[Saved data entries]
# # #

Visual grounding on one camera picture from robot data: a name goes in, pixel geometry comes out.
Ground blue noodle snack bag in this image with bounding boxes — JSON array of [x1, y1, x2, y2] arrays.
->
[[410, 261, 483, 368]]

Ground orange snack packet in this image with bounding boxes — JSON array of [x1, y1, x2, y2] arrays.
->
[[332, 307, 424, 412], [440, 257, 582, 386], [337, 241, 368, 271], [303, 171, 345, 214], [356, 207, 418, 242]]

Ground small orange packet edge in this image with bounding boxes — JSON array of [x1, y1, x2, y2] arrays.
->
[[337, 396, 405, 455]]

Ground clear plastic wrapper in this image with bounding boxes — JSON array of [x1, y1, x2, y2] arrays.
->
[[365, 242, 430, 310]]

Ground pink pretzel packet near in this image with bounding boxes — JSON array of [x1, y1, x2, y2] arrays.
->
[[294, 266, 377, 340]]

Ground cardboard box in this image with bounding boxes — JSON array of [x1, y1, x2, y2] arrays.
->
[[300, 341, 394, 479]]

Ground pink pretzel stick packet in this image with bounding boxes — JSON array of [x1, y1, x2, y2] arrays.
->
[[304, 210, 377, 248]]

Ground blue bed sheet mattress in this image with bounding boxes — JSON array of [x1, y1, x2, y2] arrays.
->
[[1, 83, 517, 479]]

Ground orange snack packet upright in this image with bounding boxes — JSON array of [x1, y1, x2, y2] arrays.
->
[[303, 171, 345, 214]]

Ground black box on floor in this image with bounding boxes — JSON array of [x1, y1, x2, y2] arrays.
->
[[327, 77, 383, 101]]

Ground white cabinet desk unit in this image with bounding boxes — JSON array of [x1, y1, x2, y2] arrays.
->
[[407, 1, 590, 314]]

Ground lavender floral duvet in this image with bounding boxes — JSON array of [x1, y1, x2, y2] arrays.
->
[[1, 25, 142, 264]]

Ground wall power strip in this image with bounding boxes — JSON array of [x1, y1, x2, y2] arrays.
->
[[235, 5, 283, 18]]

# # #

Task to complete:
Only lines with the word "pink" go in the answer. Take them all from the entries above.

Your response:
Ground pink pretzel packet near in this image with bounding boxes — JSON array of [x1, y1, x2, y2] arrays.
Ground pink pretzel stick packet in this image with bounding boxes — JSON array of [x1, y1, x2, y2] arrays.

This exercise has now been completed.